Artikel aus aqua viva 1/2024

Die aussergewöhnliche Artenvielfalt der Felchen in der Schweiz

Hierzulande lebt eine grosse Anzahl Felchenarten, die weltweit nur bei uns und oftmals nur in einzelnen Seen vorkommen. Diese Artenvielfalt ist für die fischereiliche Nutzung eine grosse Chance, da sie hohe und stabile Erträge ermöglicht. Deren Bewirtschaftung ist aber komplex und Interessenskonflikte zwischen Nutzung und Artenschutz treten auf.

Von Pascal Vonlanthen

Die grossen und tiefen Seen der Schweiz beherbergen eine europaweit einzigartige Vielfalt von derzeit noch 24 Arten, die sich in der Genetik, im Körperbau und in der Lebensraumnische/Lebensraumnutzung unterscheiden. All diese Arten kommen weltweit nur in einzelnen Seen der Schweiz vor. Die Schweiz trägt deshalb eine grosse internationale Verantwortung für die Erhaltung dieser einzigartigen Artenvielfalt. Die Felchen sind aber nicht nur aus der Perspektive des Artenschutzes wichtig. Aus fischereilicher Sicht sind sie sowohl für die Berufs- als auch für die Angelfischerei seit Jahrhunderten von grosser Bedeutung.

Die Anzahl der Felchenarten, die in einem See vorkommen variiert. In kleinen Flachlandseen lebt heute oft nur eine Felchenart – früher beherbergten manche dieser Gewässer jedoch zwei (Sempachersee). In den grösseren und tieferen Alpenrandseen, wie zum Beispiel dem Thunersee, sind es heute noch bis zu sechs Felchenarten (Selz et al. 2019). In den letzten zwei Jahrzehnten wurde in der Schweiz intensiv zum Thema Artenvielfalt der Felchen geforscht. Diese Arbeiten ermöglichten ein besseres Verständnis der Verwandtschaftsverhältnisse zwischen den verschiedenen Felchenarten und der ökologischen und evolutionären Prozesse, die bei der Entstehung und Erhaltung der Arten beteiligt sind. 

Ein wirksamer Schutz dieser Artenvielfalt ist eine Hauptvoraussetzung, um die Vielfalt der Felchen fischereilich nachhaltig nutzen zu können. Die Felchen sind ein Vorzeigebeispiel dafür, wie die Biodiversität Schlüsselfunktionen in Ökosystemen erbringt und dadurch ein wichtiges Nahrungsmittel für den Menschen bereitstellt. Doch wie konnte diese Artenvielfalt überhaupt entstehen?

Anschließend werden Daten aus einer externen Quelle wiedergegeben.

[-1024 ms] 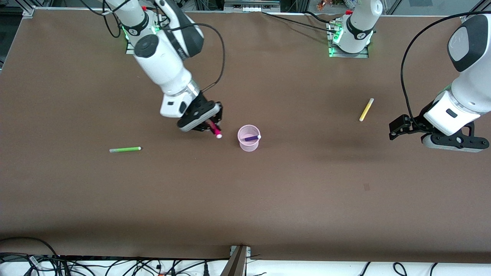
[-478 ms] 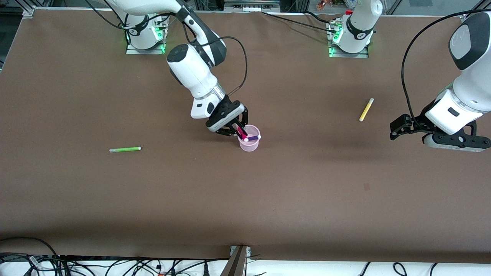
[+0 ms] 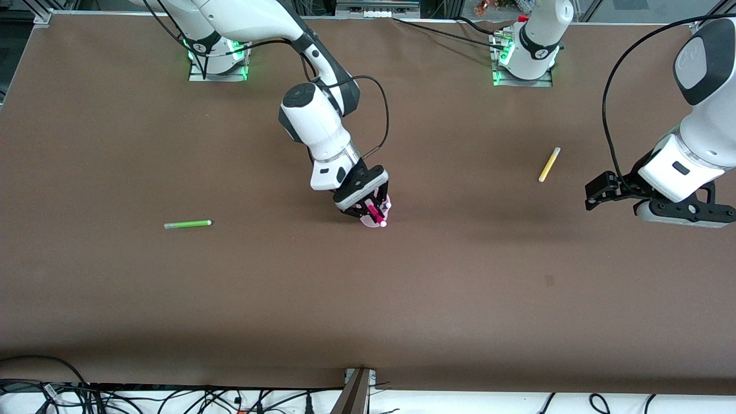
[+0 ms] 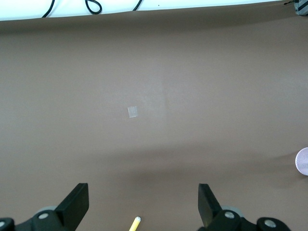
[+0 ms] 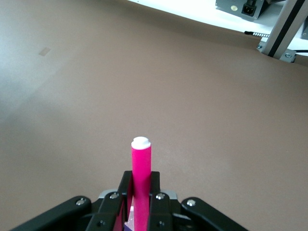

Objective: Organize pens into pink holder with both arms
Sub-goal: 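Lower the pink marker into the holder and open the right gripper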

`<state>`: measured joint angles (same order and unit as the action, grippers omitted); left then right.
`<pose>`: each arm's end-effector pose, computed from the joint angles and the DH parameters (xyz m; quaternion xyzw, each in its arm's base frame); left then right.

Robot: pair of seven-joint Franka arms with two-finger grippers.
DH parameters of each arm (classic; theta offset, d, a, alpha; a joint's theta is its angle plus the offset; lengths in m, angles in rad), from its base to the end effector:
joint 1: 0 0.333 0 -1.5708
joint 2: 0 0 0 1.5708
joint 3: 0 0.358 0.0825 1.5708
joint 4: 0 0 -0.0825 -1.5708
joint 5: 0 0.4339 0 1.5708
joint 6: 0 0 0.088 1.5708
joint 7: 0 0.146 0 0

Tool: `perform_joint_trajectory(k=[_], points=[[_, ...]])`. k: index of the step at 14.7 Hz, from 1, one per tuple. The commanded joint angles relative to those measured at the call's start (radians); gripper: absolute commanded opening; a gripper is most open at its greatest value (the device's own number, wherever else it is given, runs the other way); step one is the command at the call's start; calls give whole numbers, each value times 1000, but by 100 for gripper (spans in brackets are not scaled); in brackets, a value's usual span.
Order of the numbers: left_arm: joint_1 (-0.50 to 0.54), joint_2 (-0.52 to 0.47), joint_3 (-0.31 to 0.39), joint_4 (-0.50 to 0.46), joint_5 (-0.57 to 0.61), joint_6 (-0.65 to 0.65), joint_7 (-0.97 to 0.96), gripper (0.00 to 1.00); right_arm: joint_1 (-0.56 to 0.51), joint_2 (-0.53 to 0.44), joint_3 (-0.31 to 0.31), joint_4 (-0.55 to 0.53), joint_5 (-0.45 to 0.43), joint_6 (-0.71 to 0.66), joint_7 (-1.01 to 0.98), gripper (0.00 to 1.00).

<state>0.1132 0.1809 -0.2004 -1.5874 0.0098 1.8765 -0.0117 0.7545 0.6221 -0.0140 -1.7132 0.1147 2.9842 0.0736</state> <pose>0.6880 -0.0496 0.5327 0.9977 -0.0363 0.0552 0.0158 0.5973 0.5382 0.2717 -0.9101 -0.2642 -0.2833 0.1473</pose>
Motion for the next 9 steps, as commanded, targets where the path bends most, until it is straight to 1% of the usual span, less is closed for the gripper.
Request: perform_joint_trajectory(k=[1,5,9], points=[[8,-1,-5,18,-22,-23,2,100,16,18,-20,23,-6,10,25,0],[8,-1,-5,18,-22,-23,2,100,29,54,-24,17,-6,76,40,0],[8,0,-4,18,-22,-23,2,100,39,54,-24,7,-6,75,67,0]])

Eine Karte der Schweiz mit Felchen-Bildern um die Karte herum und Pfeilen auf die Seen, in denen sie leben.
Abbildung 1: Zusammenstellung der in der Schweiz lebenden und ausgestorbenen Felchenarten (in rot). In orange: Populationen einer Art, die lokal (in einem oder mehreren Gewässern) ausgestorben sind. Graphik: © O. Selz.

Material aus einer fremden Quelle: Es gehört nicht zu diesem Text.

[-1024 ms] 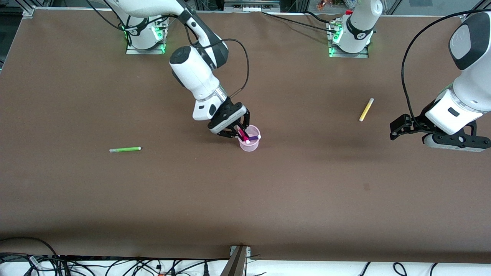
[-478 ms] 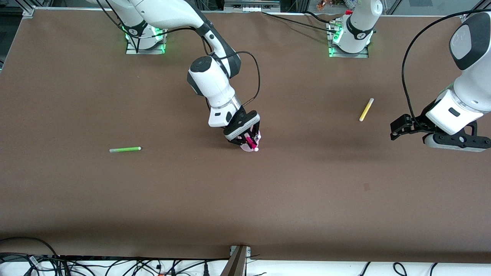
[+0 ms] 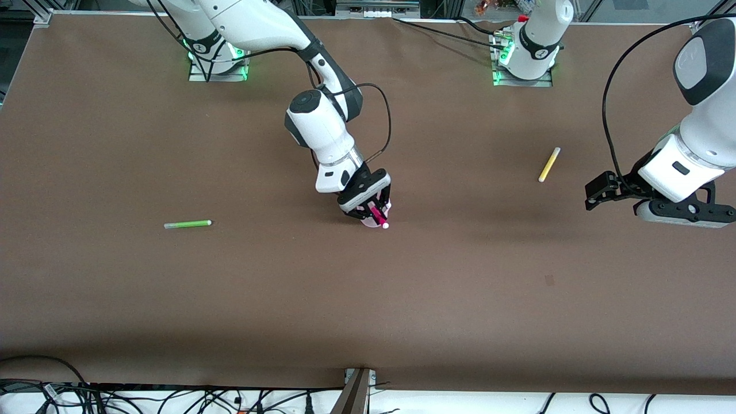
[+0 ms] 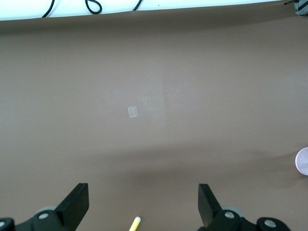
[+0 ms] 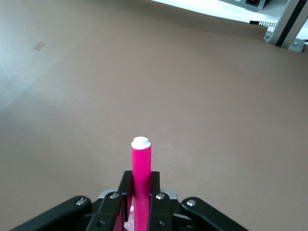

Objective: Organize pens into pink holder with both arms
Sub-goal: 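Lower the pink marker into the holder and open the right gripper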

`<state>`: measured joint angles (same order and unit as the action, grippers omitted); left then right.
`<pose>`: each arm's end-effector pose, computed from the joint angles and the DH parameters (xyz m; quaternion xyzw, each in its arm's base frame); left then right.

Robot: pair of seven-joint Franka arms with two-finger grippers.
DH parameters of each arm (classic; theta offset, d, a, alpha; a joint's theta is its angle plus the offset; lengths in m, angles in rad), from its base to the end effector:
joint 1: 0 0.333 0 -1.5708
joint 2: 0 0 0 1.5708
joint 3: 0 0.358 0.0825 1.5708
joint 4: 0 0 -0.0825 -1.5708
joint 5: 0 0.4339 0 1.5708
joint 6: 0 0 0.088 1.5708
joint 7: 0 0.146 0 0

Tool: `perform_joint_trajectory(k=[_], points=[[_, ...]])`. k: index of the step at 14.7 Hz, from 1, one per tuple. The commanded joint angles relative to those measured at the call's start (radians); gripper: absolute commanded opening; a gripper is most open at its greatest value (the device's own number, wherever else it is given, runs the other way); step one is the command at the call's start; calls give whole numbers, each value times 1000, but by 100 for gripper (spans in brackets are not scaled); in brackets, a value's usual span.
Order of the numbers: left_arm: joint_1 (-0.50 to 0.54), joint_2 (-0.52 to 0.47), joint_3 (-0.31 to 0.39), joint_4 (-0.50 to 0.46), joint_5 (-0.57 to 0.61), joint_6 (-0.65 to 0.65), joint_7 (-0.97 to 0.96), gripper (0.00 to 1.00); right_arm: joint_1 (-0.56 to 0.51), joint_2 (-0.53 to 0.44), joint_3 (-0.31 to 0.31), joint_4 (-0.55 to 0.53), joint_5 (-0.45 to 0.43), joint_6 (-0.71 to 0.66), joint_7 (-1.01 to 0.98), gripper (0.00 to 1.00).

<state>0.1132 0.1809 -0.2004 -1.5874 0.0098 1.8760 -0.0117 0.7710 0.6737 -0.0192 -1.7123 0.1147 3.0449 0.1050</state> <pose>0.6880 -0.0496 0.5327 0.9977 -0.0363 0.0549 0.0158 0.5915 0.5446 0.2404 -0.9112 -0.2545 -0.2863 0.1513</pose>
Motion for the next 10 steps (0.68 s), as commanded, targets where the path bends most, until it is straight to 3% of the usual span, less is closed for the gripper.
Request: perform_joint_trajectory(k=[1,3,4,8,10], points=[[8,-1,-4,18,-22,-23,2,100,22,3,-19,8,-6,14,36,0],[8,-1,-5,18,-22,-23,2,100,21,1,-21,3,-6,14,36,3],[8,-1,-5,18,-22,-23,2,100,22,-3,-21,-7,-6,14,36,20],[8,-1,-5,18,-22,-23,2,100,22,-22,-31,-27,-7,14,36,38],[8,-1,-5,18,-22,-23,1,100,22,-32,-31,-27,-7,14,36,100]])
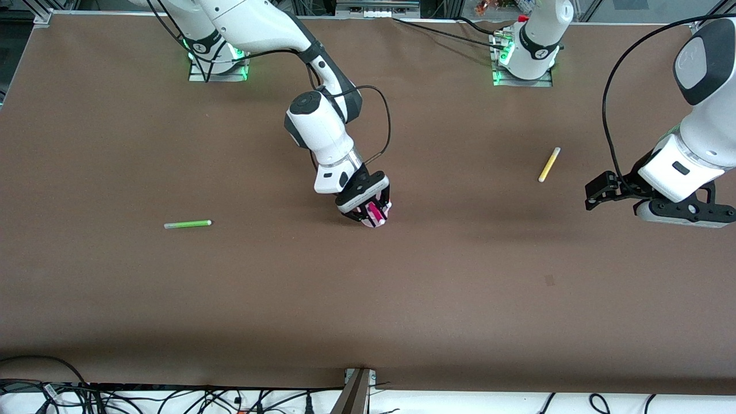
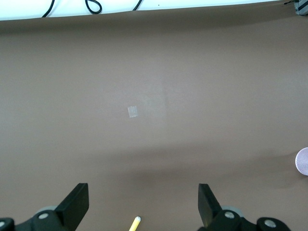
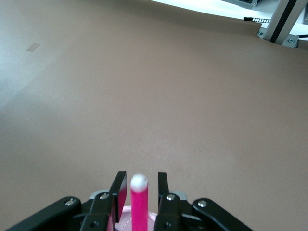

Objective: Organize pens into pink holder with both arms
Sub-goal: 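Lower the pink marker into the holder and open the right gripper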

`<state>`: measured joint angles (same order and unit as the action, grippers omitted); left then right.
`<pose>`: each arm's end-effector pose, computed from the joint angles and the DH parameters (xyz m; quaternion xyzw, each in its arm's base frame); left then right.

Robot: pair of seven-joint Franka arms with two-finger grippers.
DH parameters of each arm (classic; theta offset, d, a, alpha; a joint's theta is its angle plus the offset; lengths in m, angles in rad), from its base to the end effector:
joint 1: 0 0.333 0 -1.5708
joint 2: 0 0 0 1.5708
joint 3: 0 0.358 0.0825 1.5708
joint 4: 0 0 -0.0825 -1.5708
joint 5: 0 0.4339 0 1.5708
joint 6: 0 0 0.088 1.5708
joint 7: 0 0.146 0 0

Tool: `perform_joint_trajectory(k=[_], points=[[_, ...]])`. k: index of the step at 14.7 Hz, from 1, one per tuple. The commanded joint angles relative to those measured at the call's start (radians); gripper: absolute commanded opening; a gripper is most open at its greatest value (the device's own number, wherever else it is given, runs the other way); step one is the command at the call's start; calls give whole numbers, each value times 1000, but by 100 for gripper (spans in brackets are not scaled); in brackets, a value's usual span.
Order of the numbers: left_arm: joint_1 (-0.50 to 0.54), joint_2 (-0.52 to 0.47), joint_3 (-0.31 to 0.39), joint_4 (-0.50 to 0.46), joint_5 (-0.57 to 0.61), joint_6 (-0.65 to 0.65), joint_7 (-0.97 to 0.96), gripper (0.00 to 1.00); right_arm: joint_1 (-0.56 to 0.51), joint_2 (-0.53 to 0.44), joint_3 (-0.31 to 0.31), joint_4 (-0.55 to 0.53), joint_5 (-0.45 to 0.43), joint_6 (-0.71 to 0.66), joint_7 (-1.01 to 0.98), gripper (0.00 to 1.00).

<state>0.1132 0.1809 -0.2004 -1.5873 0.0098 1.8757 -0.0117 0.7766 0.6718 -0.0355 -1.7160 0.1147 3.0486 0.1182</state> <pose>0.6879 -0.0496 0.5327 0.9977 -0.0363 0.0548 0.0158 0.5955 0.5391 0.2408 -0.9130 -0.2466 -0.2891 0.1483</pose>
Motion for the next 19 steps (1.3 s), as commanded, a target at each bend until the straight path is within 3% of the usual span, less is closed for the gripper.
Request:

Entstehung dieser Vielfalt

Die Schweiz wurde nach der letzten Eiszeit vor circa 15 000 bis 20 000 Jahren von Felchen besiedelt. Zuvor war die Schweiz viele tausend Jahre lang fast komplett von Eis bedeckt (Steinmann 1950; Taylor 1999). Genetische Untersuchungen zeigen, dass die heutige Artenvielfalt der Felchen in der Schweiz erst nach der Wiederbesiedlung der Gewässer entstanden ist (Hudson et al. 2011). Die Mechanismen, die zu dieser raschen Artentstehung führten, sind komplex. Im Fachjargon spricht man von ökologischer Artbildung und adaptiver Radiation (Schulter 2001; Rundle & Nosil 2005). Vereinfacht gesagt haben sich die ursprünglichen Arten an unterschiedliche Lebensräume und Nahrungsressourcen innerhalb eines Sees angepasst. Diese Anpassungen führten dazu, dass sie sich durch die natürliche Auslese in der Umwelt und eine strenge Partnerwahl nicht mehr zufällig miteinander fortpflanzten und sich immer stärker voneinander unterschieden. So konnten sie sich mit der Zeit zu unterschiedlichen Arten entwickeln.

Damit eine solche Auffächerung in unterschiedliche Arten stattfinden kann, braucht es bestimmte Umwelt-Voraussetzungen (Vonlanthen 2009). Dies ist zum Beispiel der Fall, wenn in Seen ungenutzte ökologische Nischen (z.B. Nahrungsquellen, Lebensräume, Laichhabitate) verfügbar sind. Einzelne Arten fressen zum Beispiel fast nur Mückenlarven und Plankton, andere Arten bevorzugen eher grössere Beutetiere wie Würmer und Schnecken. Die nacheiszeitlich von Felchen wiederbesiedelten Seen wiesen eine grosse Vielfalt an ökologischen Nischen auf. Viele Nischen blieben von anderen Fischen unbesetzt. Felchen hatten die Fähigkeit sowohl im Flachwasser als auch im Offenwasser und in grossen Tiefen zu leben und sich dort auch fortzupflanzen. Deshalb konnten sie weite Teile der grossen und tiefen Seen der Schweiz besiedeln und sich innerhalb der einzelnen Seen zu neuen Arten entwickeln.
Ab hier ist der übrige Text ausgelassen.